No speedup on L40s wrt RTX6000 Ada

shrisudhan07 · April 1, 2024, 7:40pm

Hi,
I recently purchased four L40s GPUs and was trying to benchmark with two other GPUs I had(RTX4090 and RTX6000 Ada). According to available benchmarks (GPU Benchmarks for Deep Learning | Lambda, Comparing NVIDIA A100 and NVIDIA L40S: Which GPU is Ideal for AI and Graphics-Intensive Workloads?), the L40s should give a close to 1.5x speedup on RTX4090, RTX6000 Ada. But across multiple workloads, I am observing the contrary, i.e., L40s is performing at 80% of the speed of RTX6000 Ada. I am not sure if I am missing something in this analysis.

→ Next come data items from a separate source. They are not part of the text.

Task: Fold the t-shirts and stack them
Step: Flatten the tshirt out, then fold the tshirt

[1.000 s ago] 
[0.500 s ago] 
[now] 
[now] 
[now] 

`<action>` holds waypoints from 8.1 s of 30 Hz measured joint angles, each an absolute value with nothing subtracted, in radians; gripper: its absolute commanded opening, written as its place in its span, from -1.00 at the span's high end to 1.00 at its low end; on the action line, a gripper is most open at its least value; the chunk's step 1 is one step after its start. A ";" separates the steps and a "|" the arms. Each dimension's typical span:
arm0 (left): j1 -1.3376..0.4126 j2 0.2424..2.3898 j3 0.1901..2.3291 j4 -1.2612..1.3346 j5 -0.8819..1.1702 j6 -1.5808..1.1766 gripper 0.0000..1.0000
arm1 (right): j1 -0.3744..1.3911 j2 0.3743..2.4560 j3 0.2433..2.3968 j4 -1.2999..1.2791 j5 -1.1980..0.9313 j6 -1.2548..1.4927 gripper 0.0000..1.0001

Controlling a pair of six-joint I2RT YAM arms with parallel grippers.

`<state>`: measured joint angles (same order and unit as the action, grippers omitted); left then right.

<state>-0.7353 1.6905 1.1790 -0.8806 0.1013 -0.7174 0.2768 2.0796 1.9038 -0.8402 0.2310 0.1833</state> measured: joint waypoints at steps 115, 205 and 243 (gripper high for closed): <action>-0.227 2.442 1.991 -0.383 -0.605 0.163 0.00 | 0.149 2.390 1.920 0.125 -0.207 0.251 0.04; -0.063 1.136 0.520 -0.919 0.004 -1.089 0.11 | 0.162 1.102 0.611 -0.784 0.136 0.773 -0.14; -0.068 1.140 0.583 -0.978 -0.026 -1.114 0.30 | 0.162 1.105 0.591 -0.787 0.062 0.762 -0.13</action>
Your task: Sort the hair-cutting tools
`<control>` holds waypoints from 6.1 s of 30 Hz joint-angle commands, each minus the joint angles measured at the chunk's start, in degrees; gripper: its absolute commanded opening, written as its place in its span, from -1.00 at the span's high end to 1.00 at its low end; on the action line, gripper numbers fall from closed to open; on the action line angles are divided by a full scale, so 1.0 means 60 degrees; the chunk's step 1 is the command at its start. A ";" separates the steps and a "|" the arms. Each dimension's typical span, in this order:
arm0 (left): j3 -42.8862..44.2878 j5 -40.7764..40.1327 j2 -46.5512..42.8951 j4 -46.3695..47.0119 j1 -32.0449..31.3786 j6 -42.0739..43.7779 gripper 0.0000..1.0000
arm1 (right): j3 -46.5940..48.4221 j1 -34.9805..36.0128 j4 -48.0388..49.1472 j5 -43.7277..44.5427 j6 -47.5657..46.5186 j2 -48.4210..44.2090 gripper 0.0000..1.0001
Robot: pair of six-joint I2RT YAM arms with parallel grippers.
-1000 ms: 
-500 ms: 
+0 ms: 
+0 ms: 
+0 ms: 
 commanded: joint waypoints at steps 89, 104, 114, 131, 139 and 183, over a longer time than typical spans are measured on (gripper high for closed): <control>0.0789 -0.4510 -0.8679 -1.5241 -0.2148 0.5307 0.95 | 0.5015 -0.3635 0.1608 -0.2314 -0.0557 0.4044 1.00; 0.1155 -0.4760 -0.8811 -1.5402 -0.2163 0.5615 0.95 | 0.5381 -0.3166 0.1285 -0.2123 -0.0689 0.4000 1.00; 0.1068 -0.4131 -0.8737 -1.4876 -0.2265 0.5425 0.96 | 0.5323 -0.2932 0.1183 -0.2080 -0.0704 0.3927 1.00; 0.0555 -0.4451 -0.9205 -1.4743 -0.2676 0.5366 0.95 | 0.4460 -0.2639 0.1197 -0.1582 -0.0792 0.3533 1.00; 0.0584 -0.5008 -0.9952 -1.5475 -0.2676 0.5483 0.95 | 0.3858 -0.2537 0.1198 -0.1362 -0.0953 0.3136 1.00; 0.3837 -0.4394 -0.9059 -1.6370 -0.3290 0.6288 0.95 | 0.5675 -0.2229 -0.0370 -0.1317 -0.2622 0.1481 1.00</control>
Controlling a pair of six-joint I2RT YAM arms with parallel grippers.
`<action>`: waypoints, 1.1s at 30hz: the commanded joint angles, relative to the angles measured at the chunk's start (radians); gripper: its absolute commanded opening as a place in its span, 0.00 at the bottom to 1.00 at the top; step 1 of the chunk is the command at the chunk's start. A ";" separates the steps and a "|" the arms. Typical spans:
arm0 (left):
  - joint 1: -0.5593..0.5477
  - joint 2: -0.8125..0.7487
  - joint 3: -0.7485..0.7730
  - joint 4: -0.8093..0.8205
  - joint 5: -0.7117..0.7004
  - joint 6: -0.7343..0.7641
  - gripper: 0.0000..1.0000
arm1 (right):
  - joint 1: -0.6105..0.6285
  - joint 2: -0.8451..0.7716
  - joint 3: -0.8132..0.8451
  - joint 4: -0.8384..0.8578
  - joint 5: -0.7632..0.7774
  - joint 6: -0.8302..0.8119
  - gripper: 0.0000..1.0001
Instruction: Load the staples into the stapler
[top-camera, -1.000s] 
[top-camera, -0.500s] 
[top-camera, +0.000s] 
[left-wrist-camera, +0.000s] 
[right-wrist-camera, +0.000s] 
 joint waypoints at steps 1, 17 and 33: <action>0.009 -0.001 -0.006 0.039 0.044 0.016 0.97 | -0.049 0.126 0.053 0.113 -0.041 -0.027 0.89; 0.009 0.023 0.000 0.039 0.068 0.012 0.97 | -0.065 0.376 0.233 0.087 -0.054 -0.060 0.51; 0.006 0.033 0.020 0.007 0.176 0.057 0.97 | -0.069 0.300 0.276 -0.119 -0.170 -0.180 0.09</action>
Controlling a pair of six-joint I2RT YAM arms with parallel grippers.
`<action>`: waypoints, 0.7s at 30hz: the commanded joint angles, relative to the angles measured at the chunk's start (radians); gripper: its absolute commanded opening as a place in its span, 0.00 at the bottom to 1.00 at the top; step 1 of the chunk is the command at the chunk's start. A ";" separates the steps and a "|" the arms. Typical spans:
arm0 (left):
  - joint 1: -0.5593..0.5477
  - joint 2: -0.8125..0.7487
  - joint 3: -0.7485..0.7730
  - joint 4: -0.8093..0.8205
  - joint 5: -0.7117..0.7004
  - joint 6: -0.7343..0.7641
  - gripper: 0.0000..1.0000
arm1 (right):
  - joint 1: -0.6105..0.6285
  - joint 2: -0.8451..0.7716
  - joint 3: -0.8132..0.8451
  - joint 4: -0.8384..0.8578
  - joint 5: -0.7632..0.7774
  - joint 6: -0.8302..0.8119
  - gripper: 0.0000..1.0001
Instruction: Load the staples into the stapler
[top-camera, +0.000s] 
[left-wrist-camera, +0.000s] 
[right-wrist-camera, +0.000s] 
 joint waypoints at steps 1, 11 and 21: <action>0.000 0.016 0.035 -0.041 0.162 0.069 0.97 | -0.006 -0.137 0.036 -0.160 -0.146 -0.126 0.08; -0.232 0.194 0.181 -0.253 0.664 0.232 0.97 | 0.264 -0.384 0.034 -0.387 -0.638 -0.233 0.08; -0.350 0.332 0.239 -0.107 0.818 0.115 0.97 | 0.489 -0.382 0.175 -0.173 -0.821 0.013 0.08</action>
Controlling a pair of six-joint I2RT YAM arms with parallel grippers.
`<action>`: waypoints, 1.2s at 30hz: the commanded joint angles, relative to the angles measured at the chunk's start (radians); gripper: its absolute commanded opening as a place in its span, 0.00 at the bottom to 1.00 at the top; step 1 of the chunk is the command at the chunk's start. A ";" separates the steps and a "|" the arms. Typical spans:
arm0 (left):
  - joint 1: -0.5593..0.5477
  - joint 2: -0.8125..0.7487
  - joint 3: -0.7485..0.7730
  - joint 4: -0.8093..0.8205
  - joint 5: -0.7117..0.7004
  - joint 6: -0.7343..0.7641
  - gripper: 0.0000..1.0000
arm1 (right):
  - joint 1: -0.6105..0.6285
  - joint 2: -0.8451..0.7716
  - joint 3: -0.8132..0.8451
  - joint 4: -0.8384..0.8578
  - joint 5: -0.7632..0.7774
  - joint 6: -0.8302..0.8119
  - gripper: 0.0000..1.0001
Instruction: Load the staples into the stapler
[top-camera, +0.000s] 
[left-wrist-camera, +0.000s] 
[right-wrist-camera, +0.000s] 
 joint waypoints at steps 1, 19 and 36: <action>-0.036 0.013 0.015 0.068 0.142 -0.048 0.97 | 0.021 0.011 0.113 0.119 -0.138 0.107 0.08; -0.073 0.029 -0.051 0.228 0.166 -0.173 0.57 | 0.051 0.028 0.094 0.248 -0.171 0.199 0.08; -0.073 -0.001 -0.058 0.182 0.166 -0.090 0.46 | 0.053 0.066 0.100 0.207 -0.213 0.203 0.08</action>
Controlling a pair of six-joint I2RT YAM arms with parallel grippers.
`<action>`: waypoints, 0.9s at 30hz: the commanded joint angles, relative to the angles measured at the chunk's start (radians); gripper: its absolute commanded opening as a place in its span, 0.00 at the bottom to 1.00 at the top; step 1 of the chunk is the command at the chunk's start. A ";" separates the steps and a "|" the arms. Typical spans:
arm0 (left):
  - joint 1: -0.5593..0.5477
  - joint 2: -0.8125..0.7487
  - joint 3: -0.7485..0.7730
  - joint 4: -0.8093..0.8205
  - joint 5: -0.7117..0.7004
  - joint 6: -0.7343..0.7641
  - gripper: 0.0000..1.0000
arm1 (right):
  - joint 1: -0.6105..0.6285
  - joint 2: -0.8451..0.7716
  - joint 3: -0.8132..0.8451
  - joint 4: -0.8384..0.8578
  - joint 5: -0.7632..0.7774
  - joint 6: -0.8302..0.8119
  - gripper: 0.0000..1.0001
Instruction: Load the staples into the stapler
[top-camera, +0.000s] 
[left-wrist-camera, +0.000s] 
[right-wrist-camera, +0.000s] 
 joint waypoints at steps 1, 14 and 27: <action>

Analysis: Dropbox - Training time for different workloads(in secs).png - Simplify your life

Machine specs of L40s:
Processor: Intel(R) Xeon(R) Gold 6338 CPU @ 2.00GHz
CPU memory: 1007 GB
No of GPUs: 4

Machine specs of RTX6000 Ada:
Processor: AMD Ryzen Threadripper PRO 5955WX 16-Cores
CPU memory: 504 GB
No of GPUs: 3

Machine specs of RTX4090:
Processor: 13th Gen Intel(R) Core™ i9-13900KF
CPU memory: 31.1 GB
No of GPUs: 1

Repositories used for testing: InstantNGP(GitHub - NVlabs/instant-ngp: Instant neural graphics primitives: lightning fast NeRF and more), 3DGS(GitHub - graphdeco-inria/gaussian-splatting: Original reference implementation of "3D Gaussian Splatting for Real-Time Radiance Field Rendering"), ResNet(GitHub - kuangliu/pytorch-cifar: 95.47% on CIFAR10 with PyTorch)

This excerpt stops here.